Ecosyste.ms: Awesome

An open API service indexing awesome lists of open source software.

Awesome Lists | Featured Topics | Projects

https://github.com/baverman/hisser

Fast TSDB backend for graphite
https://github.com/baverman/hisser

carbon graphite python tsdb whisper

Last synced: 2 days ago
JSON representation

Fast TSDB backend for graphite

Awesome Lists containing this project

README

        

Hisser
======

|travis| |coverage| |pyver|

.. |travis| image:: https://travis-ci.org/baverman/hisser.svg?branch=master
:target: https://travis-ci.org/baverman/hisser

.. |coverage| image:: https://img.shields.io/badge/coverage-100%25-brightgreen.svg

.. |pyver| image:: https://img.shields.io/badge/python-3.5%2C_3.6-blue.svg

Time series database, backend for graphite, fast alternative to carbon + whisper.

Features:

* Low disk usage (IOPS) for metric store, it depends from actual data
volumes instead of a number of metrics (in case of whisper). Hisser
was designed to process million of metrics.
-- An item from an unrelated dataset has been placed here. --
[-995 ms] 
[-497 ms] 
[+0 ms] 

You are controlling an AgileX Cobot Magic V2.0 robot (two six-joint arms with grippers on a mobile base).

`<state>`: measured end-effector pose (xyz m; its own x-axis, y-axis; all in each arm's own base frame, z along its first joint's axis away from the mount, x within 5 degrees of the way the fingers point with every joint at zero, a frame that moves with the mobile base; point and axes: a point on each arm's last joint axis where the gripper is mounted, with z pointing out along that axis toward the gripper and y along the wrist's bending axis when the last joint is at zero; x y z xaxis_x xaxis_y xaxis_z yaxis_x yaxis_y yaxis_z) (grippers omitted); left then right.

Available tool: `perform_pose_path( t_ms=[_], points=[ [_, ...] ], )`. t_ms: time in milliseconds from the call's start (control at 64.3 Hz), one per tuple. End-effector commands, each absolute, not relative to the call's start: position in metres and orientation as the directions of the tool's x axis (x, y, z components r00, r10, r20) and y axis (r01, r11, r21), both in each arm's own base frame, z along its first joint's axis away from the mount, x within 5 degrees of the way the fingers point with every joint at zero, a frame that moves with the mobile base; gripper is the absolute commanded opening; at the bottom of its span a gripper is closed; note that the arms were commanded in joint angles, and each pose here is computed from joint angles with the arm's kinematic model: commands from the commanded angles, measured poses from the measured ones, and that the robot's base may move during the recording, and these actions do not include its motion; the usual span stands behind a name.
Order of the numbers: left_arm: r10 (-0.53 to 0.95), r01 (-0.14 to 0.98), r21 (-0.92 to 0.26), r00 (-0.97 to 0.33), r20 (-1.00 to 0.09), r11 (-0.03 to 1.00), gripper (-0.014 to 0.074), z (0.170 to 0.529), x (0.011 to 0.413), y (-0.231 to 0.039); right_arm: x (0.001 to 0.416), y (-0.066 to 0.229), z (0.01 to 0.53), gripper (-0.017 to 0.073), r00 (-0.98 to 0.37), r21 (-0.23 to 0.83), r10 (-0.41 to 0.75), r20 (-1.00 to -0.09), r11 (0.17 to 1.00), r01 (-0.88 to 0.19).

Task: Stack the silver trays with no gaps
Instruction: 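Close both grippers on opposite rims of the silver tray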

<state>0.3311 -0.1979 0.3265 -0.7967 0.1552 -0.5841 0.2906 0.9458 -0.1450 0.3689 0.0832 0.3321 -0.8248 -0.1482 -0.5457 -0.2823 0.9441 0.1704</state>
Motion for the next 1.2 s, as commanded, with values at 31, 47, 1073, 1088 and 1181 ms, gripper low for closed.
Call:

* Fast queries. Optimized query parsing and response rendering (~3x
boost comparing with vanilla graphite-web).

* Tag support.

* Drop-in replacement for whisper + carbon.

* Smart ``alias`` function which can expand ``{tag}`` and ``{0}`` (name part)
variables.

* 100% test coverage.

.. contents:: **Table of Contents**

Configuration
-------------

Default options and documentation for them can be read in
`default config`_.

.. _default config: hisser/defaults.py

You can create custom configuration file and use ``--config`` cli option or
use ``HISSER_*`` environment variables to override default values.
For example ``HISSER_DATA_DIR`` will set ``DATA_DIR`` configuration
parameter.

Run
---

Simplest way is to use official `docker image`::

docker run --rm -u $(id -u):$(id -g) -p 2003:2003 -p 8080:8080 -v /path/to/data:/data baverman/graphite-hisser

Port `2003` is a graphite protocol. `8080` is graphite API, you can point
grafana to it. In production you don't need 8080 port accessible from
external network. In this case you should use separate docker network
and map 2003 port only or use ``--network host`` and specify ``GRAPHITE_BIND=127.0.0.1:8080``
envvar.

IMPORTANT! To use tag support with grafana you need grafana 5.x and set graphite
version ``1.1.x`` in storage settings.

Note: for grafana you can use tiny `grafana image`_.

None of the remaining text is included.